VOOZH about

URL: https://towardsdatascience.com/exploring-emotions-with-artificial-intelligence-openai-and-exploratory-data-analysis-36a3882d3f11/

⇱ Exploring emotions with Artificial Intelligence, OpenAI, and Exploratory Data Analysis | Towards Data Science


Exploring emotions with Artificial Intelligence, OpenAI, and Exploratory Data Analysis

Here's how to visualize emotion in text with Python using OpenAI and Exploratory Data Analysis

10 min read
👁 Image by author made using Midjourney
Image by author made using Midjourney

I want to start by saying that I am a fan of old Disney movies more than the new ones.

I think that it has something to do with the fact that I was a kid when I watched older Disney movies and I have this feeling of nostalgia about the moment itself. Even if, by all means, I am not a movie expert, I also have the feeling that the old Disney movies are the ones with the best plots.

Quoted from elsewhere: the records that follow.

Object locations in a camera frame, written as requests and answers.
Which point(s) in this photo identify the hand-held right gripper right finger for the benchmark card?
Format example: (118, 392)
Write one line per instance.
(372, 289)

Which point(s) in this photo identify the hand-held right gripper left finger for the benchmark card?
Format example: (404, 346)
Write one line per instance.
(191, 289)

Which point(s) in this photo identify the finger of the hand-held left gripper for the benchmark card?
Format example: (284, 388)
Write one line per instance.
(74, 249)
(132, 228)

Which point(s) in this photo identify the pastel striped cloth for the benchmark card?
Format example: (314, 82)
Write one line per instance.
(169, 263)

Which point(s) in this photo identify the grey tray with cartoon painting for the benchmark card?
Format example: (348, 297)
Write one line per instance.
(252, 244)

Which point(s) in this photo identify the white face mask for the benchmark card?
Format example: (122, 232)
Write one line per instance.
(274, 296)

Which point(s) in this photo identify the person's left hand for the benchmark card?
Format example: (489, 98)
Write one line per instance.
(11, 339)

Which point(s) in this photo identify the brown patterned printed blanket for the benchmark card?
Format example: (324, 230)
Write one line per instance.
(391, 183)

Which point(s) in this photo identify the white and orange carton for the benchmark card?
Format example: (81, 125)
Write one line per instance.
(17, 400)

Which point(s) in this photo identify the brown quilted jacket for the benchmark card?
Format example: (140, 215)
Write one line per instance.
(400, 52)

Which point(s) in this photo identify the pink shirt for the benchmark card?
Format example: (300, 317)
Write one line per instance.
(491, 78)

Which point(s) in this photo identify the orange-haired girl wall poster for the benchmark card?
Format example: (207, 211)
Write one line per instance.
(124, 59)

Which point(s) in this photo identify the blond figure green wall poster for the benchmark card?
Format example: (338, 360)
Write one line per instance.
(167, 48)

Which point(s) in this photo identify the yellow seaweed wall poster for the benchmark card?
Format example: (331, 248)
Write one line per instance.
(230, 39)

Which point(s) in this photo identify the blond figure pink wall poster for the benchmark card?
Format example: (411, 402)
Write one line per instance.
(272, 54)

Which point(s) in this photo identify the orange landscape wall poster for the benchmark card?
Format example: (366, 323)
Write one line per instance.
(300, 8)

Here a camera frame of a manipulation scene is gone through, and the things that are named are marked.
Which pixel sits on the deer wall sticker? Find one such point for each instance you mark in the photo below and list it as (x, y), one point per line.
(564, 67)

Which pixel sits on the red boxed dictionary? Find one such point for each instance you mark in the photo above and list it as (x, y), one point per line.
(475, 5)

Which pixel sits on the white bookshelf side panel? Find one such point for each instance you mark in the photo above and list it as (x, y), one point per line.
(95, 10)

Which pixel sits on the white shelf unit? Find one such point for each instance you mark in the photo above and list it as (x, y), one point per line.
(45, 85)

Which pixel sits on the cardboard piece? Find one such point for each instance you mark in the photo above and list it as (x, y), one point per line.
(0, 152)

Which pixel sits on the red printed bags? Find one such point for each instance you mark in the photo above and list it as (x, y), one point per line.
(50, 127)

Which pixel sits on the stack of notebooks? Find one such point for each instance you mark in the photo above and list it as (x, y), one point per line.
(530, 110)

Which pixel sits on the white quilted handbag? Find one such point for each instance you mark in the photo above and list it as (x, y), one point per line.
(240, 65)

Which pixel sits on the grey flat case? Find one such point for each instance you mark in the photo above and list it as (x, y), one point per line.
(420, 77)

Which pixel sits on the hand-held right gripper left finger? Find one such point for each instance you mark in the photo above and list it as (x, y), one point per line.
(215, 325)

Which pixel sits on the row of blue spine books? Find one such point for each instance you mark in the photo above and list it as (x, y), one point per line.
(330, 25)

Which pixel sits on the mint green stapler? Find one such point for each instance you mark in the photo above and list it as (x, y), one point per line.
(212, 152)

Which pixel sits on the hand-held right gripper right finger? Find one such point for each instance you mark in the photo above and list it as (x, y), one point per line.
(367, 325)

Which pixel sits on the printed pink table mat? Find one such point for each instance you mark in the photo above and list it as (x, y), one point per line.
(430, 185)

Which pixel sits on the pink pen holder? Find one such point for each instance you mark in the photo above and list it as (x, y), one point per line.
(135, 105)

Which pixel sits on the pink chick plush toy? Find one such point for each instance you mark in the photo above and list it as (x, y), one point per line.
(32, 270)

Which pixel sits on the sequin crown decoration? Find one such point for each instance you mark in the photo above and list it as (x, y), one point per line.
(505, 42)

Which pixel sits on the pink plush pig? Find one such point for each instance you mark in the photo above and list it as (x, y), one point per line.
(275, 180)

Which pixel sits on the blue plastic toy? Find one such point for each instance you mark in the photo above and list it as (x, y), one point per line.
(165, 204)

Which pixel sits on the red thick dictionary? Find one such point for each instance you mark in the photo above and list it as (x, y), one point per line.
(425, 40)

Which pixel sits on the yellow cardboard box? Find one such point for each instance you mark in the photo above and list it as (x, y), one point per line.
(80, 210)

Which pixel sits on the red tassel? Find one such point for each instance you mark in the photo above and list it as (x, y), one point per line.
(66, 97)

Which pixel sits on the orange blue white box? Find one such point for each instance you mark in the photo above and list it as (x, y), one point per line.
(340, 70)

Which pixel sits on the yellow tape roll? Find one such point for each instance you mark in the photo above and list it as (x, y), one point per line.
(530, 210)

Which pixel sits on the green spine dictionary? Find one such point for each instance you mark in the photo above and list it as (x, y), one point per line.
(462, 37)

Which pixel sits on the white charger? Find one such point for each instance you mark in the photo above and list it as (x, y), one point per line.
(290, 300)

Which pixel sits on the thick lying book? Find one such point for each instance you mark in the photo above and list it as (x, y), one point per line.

There is one remarkable exception though, and that is Inside Out. I watched that movie in the theater and was in love with it. I don’t want to spoil anything, I’ll say that the movie is about the idea that inside all of us there is a range of emotions:

  • Rage
  • Disgust
  • Joy
  • Fear
  • Sadness

And these emotions sometimes talk, like they are real people, inside of us. It’s an incredibly sweet movie with, I think, an amazing plot. When I heard that the new movie, Inside Out 2, is about to come out, I was so excited and I’m counting the days. 🙂

Now, let me anticipate your question:

"What does it have to do with AI?

When I was watching the trailer, I thought

"Can we generate what emotions would say?" "Can we use the ChatGPT technologies to simulate what emotion "rage" would say if they were a person?" "Can we explore emotions as vectors in a N dimensional space? And if that, can we plot it?

So buckle up, and let’s see what we can do 😏

Before we dive in, I want to highlight that this is a "game" based on the movie. I think that a world where emotions are replaced by AI would be a pretty sad one, and I’m not claiming that the procedure will do any of that in the first place.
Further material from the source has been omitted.